Microcystins (MCs) are produced during the growth and proliferation of some species of cyanobacteria, mainly Microcystis aeruginosa, which has massive growth in eutrophic water bodies. Microcystins are highly toxic metabolites derived from some cyanobacteria species that exert its main effect in the liver through the inhibition of protein phosphatase (PP1 and PP2A). However, other damages in fish species are less documented and could be unexpected. The aim of the current study was to evaluate the effects of Microcystis aeruginosa extract (MaE) into the central nervous system (CNS) of the Nile tilapia. The MaE was normalized by MCs content (MC-LR). We include a positive control for protein phosphatase inhibition, norcantharidin intraperitoneally dosed at sublethal levels. On the eighth day, measurement of neurotransmission biomarkers (AChE, BChE, CbE, and GABA) were measured, as well as levels of mitochondrial calcium and the mitochondrial membrane potential by flow cytometry in the brain and spinal cord were assessed, in addition to the PP1/PP2A activity in the liver.
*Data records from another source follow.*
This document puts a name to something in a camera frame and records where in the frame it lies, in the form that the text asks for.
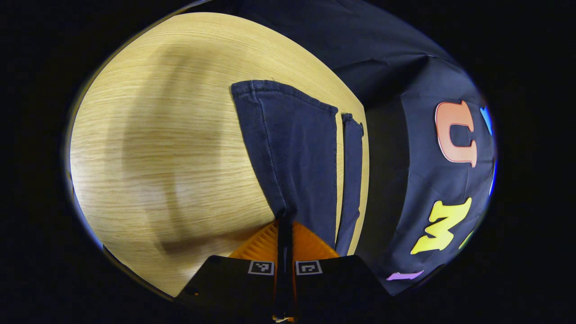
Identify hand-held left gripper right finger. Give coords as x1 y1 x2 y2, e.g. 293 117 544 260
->
285 215 390 321

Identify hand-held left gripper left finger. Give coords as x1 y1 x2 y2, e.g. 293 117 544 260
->
177 215 286 318

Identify dark blue jeans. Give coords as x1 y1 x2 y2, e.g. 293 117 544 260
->
231 80 364 257

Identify black backdrop cloth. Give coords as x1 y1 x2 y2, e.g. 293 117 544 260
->
198 0 498 297
The MCs elicited mortality at 5 µg/L. The positive control and MCs at sublethal levels inhibited the PP1/PP2A activity in the liver and induced alterations in the neurotoxicity biomarkers evaluated in the CNS. This response is probably due to the disruption of transport ions, dependent and independent of ATP because of alterations in the mitochondrial membrane potential and mitochondrial calcium. The findings of this study suggest that pollutants capable of inducing cyanobacterial blooms are able, in an indirect way, to exert neurotoxic effects in fish species through MC levels.